Волшебный жезл (Штейман) - страница 26

— Значит, целиком мы от наших коров зависим?

— Целиком! — говорит Шабаров.

Посмеялись мы с ним над такой нашей судьбой, и пошел я опять на скотный двор посмотреть, все ли там в порядке, а заодно и проведать Послушницу: она не сегодня-завтра должна была отелиться.

На дворе был голубой весенний вечер. Снег на пригорках уже стаял, кругом звенели ручьи и пахло пряным запахом освободившейся от снега земли.

Сгущались сумерки, приближался час последней дойки коров и по талым тропкам к скотному двору шли доярки.

Невдалеке от скотного двора я встретил скотника Петра. Он шел мне навстречу какой-то нетвердой вороватой походкой, но, увидев меня, на секунду остановился и пытался спрятаться за конюшню.

— Постой, Петр! Куда ты? — крикнул я.

Деваться ему было некуда.

— Я сейчас! Сейчас вернусь! — сказал он и хотел опять улизнуть.

Но я заметил, что его брезентовое пальто странно оттопыривается.

— Ты что прячешь? — спросил я, подойдя к нему вплотную.

— Ничего не прячу, — ответил он, обдав меня запахом винного перегара. — Ничего не прячу. — И вдруг с нескрываемой злобой: — Уйди с моей дороги! Уйди подобру-поздорову, не то худо будет!

Под его плащом было четыре керосиновых фонаря, какими у нас тогда освещался скотный двор.

Каждый день фонари пропадали, доярки жаловались, что работать приходится в полумраке, что кто-то крадет фонари. Теперь было ясно, кто их крадет.

— Верни фонари! — сказал я Петру. — А завтра получишь расчет.

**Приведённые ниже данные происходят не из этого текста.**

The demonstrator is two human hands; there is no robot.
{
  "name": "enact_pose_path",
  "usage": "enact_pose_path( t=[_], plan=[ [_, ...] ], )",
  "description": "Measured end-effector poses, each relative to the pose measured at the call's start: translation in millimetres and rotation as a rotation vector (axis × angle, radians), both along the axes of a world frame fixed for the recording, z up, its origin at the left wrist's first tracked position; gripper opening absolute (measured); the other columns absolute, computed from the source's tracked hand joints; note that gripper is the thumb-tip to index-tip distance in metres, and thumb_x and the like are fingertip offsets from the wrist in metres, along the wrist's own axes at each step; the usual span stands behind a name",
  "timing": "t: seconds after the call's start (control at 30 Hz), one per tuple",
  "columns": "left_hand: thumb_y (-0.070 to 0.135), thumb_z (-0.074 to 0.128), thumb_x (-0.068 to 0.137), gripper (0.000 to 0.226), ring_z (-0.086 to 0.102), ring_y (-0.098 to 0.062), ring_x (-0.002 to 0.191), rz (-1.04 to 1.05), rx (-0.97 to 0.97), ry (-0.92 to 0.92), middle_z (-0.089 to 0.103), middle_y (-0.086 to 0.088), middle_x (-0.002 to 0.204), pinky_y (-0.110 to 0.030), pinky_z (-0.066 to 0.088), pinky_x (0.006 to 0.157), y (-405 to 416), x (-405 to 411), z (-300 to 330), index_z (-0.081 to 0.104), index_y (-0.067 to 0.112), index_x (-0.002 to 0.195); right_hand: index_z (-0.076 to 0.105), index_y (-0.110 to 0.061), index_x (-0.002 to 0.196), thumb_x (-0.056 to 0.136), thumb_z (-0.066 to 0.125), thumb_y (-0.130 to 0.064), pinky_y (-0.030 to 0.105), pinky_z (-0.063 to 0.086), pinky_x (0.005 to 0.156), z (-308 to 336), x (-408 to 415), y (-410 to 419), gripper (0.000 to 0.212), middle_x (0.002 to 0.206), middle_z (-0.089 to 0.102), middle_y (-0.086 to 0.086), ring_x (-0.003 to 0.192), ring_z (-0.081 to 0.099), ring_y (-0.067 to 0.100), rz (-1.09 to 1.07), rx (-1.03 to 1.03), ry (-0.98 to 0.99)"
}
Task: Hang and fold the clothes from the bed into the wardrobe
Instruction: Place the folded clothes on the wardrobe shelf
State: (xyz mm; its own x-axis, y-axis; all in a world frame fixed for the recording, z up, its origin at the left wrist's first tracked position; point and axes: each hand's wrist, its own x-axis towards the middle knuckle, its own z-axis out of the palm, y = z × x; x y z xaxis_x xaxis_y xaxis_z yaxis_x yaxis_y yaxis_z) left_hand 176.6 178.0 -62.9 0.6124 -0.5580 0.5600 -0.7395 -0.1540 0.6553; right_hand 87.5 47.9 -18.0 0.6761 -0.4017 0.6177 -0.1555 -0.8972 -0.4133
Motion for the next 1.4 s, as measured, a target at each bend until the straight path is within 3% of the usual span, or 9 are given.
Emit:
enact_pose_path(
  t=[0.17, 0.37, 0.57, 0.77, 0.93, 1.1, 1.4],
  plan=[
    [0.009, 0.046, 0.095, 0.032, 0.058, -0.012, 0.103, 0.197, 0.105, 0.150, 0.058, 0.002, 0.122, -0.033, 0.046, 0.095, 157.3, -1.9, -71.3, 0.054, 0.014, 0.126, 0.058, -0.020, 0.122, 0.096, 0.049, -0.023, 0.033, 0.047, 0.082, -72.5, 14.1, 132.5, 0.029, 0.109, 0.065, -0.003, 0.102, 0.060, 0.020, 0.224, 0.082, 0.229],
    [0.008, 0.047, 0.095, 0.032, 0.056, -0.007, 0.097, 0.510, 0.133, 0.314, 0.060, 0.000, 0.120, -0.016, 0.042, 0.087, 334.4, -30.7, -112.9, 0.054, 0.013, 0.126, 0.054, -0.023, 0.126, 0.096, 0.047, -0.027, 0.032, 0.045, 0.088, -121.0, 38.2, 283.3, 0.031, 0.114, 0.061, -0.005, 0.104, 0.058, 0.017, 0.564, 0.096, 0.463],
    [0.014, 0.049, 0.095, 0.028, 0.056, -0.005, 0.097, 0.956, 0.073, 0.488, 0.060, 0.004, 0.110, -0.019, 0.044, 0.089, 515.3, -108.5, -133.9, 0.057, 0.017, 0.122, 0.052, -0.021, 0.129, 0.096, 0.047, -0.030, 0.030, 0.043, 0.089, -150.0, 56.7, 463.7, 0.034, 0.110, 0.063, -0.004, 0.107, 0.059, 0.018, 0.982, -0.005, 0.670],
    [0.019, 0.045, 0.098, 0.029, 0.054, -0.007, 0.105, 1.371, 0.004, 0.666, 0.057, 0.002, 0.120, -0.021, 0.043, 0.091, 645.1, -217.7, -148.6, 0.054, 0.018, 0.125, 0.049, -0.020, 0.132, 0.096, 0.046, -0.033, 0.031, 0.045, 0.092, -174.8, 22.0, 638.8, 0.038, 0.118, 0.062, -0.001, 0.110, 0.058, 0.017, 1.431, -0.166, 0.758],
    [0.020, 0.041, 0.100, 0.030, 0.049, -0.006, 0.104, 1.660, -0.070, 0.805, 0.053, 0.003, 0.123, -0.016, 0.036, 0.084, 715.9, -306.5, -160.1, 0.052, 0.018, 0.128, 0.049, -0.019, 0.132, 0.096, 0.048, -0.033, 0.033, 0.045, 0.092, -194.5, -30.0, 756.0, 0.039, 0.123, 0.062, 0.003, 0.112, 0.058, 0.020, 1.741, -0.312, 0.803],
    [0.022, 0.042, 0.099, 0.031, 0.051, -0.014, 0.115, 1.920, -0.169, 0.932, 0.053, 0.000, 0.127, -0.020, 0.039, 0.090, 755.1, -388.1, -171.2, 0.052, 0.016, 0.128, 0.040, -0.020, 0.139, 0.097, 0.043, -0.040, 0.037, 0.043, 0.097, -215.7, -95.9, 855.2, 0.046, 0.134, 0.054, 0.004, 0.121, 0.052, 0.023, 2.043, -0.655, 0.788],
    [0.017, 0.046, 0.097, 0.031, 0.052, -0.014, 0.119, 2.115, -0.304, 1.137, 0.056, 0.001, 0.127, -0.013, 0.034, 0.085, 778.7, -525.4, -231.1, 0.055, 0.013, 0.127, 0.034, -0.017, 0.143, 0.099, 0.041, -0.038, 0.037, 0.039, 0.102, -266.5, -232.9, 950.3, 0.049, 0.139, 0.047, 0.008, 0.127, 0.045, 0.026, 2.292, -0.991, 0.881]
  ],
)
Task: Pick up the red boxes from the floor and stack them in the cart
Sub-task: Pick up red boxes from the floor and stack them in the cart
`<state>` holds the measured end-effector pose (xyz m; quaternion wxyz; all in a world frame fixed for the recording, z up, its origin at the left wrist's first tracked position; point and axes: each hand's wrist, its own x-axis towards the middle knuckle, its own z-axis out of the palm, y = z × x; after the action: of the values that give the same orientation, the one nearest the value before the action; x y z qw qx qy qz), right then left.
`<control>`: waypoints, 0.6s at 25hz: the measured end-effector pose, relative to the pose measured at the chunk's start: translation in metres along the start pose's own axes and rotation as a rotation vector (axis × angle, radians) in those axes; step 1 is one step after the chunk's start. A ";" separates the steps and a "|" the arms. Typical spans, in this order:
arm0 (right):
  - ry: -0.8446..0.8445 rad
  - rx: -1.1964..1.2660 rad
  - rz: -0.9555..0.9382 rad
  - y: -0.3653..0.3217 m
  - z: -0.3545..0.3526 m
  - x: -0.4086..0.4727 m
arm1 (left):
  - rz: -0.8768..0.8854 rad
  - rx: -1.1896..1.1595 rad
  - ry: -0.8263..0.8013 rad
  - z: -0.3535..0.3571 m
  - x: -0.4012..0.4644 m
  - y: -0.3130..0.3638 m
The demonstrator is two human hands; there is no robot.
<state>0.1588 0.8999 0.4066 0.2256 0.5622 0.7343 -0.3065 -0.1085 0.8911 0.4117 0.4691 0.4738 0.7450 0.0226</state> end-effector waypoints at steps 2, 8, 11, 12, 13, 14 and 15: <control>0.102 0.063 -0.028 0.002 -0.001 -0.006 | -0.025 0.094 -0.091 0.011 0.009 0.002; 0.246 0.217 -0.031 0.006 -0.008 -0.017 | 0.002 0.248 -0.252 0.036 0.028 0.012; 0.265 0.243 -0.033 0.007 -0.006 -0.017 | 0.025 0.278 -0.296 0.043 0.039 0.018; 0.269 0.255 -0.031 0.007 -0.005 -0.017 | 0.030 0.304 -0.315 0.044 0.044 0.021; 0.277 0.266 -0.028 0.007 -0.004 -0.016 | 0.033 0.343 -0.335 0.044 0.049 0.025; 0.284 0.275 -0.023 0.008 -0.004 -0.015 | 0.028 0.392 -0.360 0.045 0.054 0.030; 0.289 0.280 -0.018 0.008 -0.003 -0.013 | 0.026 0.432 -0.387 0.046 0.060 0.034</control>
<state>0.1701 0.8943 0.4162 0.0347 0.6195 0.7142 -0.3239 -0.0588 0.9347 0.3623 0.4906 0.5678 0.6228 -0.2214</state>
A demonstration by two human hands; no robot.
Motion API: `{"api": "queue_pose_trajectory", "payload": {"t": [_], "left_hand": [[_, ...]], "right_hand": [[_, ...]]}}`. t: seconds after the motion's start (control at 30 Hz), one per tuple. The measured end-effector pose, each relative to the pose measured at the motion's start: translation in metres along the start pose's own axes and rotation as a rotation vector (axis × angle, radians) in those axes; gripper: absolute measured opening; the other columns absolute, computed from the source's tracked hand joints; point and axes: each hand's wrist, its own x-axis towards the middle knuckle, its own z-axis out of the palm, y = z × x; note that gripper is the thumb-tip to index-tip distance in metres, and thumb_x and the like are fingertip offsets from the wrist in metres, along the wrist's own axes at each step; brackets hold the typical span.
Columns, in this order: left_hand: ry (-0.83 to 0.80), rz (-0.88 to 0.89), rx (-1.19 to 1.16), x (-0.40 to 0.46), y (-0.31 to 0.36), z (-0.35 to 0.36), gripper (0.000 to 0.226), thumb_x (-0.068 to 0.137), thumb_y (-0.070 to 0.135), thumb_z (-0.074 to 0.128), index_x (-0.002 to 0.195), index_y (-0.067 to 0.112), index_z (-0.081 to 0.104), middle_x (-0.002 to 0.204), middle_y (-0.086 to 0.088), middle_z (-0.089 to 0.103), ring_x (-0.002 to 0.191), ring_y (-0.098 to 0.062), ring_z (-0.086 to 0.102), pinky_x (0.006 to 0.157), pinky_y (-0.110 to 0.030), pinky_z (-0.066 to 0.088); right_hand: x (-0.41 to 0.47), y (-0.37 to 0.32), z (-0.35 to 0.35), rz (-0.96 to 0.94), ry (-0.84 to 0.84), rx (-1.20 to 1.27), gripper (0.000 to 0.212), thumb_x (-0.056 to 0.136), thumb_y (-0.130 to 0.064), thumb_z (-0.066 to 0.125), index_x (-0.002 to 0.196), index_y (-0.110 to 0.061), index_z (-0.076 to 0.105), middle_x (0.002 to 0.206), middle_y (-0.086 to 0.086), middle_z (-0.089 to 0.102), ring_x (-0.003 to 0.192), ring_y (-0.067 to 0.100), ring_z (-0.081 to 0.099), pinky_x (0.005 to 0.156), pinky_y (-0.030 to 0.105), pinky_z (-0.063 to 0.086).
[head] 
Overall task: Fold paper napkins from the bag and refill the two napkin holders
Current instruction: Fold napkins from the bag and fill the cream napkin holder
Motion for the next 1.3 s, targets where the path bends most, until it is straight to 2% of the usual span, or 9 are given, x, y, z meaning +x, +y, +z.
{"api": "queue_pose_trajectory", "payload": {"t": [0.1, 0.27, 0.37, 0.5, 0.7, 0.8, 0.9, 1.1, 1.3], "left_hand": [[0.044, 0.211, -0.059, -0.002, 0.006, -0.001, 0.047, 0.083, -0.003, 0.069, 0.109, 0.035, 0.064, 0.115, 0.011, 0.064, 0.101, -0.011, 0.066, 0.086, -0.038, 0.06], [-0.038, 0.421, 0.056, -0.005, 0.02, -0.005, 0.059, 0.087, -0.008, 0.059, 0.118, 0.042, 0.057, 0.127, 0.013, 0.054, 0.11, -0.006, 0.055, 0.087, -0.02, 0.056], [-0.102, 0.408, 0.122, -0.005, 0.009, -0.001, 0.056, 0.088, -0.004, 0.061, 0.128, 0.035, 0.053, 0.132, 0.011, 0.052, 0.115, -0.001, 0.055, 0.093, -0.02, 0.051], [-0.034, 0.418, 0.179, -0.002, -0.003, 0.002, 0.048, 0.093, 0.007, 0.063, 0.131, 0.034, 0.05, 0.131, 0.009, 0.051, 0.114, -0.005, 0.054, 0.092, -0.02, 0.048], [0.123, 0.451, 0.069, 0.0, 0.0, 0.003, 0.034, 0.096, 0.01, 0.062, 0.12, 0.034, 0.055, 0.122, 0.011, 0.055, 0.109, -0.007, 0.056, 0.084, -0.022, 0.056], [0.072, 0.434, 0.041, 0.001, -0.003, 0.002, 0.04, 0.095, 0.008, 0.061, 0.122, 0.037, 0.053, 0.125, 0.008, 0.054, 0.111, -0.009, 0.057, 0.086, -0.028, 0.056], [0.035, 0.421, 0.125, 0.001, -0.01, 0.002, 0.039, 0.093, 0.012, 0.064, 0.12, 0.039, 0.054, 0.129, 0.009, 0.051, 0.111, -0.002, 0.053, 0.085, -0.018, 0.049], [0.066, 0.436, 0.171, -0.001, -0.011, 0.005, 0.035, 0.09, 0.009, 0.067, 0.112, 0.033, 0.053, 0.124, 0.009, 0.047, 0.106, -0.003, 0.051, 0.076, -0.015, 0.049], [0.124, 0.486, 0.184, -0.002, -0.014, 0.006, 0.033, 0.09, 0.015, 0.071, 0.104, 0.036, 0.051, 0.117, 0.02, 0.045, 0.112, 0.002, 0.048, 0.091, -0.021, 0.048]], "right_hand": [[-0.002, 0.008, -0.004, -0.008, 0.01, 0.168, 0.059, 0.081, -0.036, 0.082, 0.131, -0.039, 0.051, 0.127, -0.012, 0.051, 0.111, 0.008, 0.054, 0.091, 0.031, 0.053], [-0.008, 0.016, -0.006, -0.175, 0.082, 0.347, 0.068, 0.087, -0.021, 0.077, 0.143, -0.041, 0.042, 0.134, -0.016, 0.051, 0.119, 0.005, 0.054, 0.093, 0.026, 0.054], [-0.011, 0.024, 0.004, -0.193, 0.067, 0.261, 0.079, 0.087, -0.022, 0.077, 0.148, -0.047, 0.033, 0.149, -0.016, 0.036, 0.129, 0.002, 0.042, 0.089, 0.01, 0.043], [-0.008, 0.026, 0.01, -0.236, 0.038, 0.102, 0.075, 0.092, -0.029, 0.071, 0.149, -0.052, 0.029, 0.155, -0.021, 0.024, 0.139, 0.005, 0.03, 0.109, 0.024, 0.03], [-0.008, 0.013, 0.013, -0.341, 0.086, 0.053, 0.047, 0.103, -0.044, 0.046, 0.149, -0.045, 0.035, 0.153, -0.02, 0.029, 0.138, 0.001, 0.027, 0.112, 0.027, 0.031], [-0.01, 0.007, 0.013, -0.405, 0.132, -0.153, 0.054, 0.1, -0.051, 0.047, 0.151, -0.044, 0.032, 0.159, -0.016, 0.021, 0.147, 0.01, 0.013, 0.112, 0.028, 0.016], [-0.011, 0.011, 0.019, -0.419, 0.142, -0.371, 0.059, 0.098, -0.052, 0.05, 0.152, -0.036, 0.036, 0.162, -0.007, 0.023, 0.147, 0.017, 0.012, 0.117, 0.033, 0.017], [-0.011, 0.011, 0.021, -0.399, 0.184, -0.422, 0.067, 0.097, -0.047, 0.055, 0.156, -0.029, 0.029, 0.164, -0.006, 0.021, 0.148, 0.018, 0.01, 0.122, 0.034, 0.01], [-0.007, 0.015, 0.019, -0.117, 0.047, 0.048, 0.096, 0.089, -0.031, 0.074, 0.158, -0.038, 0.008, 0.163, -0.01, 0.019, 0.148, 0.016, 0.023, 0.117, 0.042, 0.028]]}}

Он поставил фонари на землю, помолчал, потом прошептал мне в самое лицо со злобной угрозой:

— Ой, латыш! Жили мы здесь без тебя тихо, вольготно. А ты приехал — покоя не стало. Уезжай от греха подальше! — и, резко повернувшись, быстро зашагал в сторону.

Я принес фонари на скотный двор, где в полумраке хлопотали доярки. Это были те же самые девушки и женщины, которых я встретил здесь около года назад, когда приехал в Караваево, но выглядели они теперь совсем иначе: на каждой — белый халат, голова повязана косынкой, руки чисто вымыты. И работали они совсем иначе. В помещении было тихо: ни криков, ни брани, ни разговоров. Только звонкий звук струек молока, ударяющихся о стенки подойников, да изредка тихое ласковое слово, обращенное к животному.

— Станислав Иваныч, — сказала, подойдя ко мне, миловидная Ульяна Баркова, — Беляночка моя сегодня восемнадцать литров дала. Каждый день прибавляет. Не зря стараемся!

В ее словах и в выражении лица было столько искренней радости, что я обнял ее за плечи.

«Любит животных, — думал я об Ульяне Барковой. — По-настоящему любит». — И радовался, что удалось подобрать надежных друзей и помощников, таких, как Ульяна Баркова или Александра Матвеевна Волкова, которая когда-то не заметила царапин на вымени Послушницы.